Saved data entries
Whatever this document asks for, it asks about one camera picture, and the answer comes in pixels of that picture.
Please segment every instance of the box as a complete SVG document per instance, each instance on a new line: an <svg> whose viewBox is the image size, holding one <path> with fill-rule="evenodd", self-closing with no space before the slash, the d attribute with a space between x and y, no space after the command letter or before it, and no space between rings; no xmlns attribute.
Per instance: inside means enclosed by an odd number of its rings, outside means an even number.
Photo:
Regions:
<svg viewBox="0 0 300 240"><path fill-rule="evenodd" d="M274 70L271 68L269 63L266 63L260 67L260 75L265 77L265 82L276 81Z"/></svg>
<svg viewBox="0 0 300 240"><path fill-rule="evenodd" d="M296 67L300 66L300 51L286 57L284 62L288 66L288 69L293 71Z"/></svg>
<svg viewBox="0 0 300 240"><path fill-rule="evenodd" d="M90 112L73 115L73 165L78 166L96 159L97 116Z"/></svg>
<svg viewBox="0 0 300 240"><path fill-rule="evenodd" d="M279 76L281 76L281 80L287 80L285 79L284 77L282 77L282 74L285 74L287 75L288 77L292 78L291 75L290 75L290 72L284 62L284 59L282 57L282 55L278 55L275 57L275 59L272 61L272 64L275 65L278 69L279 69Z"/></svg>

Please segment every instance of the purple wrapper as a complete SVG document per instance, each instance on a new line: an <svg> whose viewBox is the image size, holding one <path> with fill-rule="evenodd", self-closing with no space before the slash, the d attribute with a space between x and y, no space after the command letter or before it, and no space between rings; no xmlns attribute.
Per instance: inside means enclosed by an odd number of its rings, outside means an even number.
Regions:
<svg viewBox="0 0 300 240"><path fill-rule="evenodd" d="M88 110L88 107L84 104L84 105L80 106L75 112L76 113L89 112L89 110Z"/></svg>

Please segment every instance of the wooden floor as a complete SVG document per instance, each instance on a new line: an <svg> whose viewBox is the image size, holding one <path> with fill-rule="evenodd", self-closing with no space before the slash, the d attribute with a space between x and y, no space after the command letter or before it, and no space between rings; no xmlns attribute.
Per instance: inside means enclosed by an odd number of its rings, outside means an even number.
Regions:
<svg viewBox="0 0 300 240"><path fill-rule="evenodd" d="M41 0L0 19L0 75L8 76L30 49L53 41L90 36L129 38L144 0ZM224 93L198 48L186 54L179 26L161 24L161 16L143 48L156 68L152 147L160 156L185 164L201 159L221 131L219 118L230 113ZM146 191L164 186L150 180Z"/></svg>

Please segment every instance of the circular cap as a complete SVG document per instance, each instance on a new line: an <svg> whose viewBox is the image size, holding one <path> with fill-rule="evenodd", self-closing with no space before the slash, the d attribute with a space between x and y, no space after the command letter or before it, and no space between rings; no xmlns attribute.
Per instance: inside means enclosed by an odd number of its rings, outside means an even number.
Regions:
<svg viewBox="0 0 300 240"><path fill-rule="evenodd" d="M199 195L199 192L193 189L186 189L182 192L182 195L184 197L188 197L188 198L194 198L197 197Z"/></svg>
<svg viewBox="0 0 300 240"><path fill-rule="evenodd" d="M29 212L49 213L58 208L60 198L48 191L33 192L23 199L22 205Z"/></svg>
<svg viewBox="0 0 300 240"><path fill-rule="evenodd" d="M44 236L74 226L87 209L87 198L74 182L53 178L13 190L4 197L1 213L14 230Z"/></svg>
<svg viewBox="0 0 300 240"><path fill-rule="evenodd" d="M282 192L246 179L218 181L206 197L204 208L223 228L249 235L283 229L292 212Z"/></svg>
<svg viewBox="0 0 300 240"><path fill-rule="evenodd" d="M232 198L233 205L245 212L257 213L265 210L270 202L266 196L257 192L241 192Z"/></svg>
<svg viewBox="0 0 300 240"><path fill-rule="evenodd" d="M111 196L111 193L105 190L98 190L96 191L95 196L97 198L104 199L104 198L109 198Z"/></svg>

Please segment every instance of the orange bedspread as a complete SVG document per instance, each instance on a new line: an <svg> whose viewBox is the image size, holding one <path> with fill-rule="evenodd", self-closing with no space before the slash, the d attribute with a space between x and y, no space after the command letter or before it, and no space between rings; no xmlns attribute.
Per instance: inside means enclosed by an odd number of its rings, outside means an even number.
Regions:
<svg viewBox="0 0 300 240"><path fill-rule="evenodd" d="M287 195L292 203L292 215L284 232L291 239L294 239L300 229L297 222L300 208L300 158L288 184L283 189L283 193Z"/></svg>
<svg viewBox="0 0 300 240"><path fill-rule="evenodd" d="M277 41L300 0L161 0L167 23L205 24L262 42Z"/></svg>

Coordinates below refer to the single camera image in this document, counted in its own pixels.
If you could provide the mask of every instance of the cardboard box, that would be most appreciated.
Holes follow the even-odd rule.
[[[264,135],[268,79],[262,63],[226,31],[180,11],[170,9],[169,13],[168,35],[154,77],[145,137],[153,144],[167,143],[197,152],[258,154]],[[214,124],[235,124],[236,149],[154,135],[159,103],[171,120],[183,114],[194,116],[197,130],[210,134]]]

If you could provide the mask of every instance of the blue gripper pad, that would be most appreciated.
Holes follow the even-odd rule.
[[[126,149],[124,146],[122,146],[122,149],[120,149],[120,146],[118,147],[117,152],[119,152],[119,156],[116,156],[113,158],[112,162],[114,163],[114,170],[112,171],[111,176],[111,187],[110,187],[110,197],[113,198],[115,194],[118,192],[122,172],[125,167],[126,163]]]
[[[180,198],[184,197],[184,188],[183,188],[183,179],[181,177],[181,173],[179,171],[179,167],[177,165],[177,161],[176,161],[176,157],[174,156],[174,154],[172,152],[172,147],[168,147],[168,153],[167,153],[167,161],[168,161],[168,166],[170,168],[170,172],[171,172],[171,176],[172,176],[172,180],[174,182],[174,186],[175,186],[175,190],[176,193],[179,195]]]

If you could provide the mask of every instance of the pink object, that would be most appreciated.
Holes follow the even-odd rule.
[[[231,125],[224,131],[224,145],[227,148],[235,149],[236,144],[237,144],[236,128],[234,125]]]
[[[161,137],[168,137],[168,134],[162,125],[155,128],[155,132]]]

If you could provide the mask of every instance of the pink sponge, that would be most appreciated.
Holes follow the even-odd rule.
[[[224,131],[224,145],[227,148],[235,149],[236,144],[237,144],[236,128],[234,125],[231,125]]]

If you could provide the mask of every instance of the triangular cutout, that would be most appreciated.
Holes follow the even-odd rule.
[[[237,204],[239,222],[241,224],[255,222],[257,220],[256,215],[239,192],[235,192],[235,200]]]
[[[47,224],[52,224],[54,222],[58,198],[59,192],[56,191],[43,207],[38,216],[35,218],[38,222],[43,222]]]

--

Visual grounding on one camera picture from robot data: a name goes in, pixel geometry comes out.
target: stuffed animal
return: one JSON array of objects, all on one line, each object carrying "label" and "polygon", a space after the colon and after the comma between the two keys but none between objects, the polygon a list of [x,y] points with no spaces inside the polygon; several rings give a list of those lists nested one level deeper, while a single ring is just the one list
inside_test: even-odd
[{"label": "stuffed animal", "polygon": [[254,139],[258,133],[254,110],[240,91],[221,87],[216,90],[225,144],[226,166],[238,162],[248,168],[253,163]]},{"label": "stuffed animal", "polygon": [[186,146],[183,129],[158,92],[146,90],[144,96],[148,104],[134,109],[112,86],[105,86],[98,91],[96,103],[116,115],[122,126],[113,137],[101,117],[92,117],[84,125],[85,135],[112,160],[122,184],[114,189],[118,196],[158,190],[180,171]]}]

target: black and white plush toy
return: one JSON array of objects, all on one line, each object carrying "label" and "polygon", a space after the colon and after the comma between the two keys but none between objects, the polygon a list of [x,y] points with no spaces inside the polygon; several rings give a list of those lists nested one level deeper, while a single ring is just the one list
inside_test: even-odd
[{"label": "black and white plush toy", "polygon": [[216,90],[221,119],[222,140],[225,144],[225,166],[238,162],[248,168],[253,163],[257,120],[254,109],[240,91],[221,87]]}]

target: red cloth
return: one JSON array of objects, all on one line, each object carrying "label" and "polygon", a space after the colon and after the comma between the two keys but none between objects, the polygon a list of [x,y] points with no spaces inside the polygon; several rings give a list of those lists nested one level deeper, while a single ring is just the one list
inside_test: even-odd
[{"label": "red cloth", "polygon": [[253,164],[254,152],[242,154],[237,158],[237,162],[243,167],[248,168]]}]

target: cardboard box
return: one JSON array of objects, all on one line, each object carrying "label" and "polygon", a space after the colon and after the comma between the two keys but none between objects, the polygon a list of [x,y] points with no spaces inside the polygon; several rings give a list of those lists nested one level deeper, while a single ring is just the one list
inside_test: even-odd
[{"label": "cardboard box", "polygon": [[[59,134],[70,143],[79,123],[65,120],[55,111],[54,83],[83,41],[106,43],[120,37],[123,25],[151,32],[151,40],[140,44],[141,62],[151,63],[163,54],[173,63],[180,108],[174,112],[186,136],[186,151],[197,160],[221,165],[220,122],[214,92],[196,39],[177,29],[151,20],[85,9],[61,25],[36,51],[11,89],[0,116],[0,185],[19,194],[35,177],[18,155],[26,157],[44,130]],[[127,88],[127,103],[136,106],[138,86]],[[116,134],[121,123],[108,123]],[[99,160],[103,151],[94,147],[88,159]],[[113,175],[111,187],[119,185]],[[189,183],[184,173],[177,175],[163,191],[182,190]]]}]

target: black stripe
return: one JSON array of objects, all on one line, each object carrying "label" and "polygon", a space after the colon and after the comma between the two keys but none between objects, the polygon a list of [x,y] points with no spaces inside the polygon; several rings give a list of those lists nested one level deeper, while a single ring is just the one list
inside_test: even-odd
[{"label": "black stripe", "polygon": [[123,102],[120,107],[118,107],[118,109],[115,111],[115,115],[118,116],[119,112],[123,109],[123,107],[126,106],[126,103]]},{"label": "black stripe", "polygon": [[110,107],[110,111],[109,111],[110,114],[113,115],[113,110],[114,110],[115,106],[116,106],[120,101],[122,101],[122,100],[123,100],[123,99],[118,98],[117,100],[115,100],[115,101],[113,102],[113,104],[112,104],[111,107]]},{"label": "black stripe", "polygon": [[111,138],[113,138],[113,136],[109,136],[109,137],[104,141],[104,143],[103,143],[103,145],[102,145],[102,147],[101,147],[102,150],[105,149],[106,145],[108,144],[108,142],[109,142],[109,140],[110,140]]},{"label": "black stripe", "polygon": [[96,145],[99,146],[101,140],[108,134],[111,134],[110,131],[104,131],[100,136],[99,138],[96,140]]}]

# WHAT IS REQUIRED
A complete answer gives every line of the records holding "most".

# EXERCISE SOLUTION
If you could provide the mask of every instance of the cardboard box, that would be most appreciated.
If you could provide the mask of every instance of the blue gripper pad, that would be most appreciated.
If you could provide the mask of every instance of the pink object, that would be most appreciated.
If you could provide the mask of every instance of the pink sponge, that would be most appreciated.
If you could provide the mask of every instance of the triangular cutout, that would be most appreciated.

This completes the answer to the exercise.